● **Work required**
Locate the word "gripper" in the material, then show every line that holds it.

--------------------------------

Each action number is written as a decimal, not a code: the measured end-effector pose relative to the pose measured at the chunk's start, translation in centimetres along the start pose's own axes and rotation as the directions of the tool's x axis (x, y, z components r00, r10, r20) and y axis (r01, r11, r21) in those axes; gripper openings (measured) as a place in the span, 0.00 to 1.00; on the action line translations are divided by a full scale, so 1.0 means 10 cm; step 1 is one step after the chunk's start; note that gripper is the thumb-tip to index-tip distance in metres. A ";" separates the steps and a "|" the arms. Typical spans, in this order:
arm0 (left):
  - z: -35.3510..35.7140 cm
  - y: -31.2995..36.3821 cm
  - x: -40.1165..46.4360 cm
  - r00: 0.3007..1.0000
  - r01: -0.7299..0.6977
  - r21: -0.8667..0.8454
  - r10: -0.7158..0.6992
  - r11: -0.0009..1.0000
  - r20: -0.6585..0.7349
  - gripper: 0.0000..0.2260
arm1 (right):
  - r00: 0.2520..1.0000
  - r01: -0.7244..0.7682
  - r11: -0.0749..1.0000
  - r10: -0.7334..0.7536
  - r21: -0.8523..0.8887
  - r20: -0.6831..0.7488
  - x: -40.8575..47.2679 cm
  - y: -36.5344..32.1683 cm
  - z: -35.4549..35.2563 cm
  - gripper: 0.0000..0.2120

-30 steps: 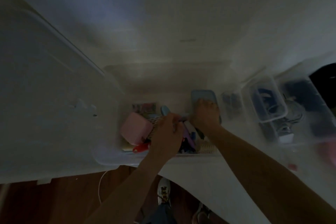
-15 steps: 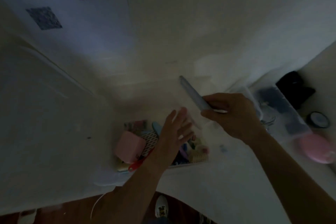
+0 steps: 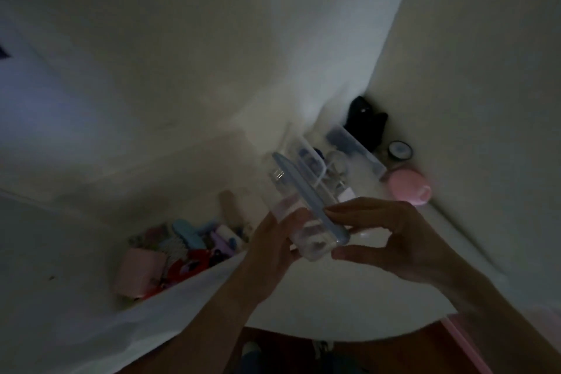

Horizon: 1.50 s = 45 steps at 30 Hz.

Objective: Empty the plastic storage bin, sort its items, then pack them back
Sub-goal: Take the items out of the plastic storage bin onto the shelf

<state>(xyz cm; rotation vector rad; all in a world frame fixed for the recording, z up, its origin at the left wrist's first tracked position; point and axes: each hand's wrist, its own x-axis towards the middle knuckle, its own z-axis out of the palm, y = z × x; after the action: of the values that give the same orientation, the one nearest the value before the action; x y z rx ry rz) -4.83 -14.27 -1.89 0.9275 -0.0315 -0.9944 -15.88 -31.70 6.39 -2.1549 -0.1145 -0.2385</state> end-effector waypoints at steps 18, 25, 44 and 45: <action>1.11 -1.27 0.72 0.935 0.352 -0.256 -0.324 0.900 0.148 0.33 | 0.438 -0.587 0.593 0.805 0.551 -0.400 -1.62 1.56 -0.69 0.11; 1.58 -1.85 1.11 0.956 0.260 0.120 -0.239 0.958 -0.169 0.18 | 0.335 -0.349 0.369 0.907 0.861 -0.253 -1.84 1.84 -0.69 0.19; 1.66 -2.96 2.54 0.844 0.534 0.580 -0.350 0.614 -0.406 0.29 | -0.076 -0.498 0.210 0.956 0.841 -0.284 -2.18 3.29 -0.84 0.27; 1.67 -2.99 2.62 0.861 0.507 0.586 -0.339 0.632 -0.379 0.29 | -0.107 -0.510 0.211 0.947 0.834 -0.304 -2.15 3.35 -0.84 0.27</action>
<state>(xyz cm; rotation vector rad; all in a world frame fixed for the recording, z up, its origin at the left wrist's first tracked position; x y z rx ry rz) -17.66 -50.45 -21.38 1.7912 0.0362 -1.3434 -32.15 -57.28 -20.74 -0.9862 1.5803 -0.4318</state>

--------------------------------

● **Result for this task**
Each action number is written as a decimal, not a code: the measured end-effector pose relative to the pose measured at the chunk's start, translation in centimetres along the start pose's own axes and rotation as the directions of the tool's x axis (x, y, z components r00, r10, r20) and y axis (r01, r11, r21) in those axes; gripper openings (measured) as a place in the span, 0.00 to 1.00; on the action line translations are divided by a full scale, so 1.0 means 10 cm; step 1 is one step after the chunk's start; note that gripper is the thumb-tip to index-tip distance in metres. A ";" separates the steps and a "|" the arms. Typical spans, in this order:
  - gripper: 0.0000..0.2260
  - gripper: 0.0000..0.2120

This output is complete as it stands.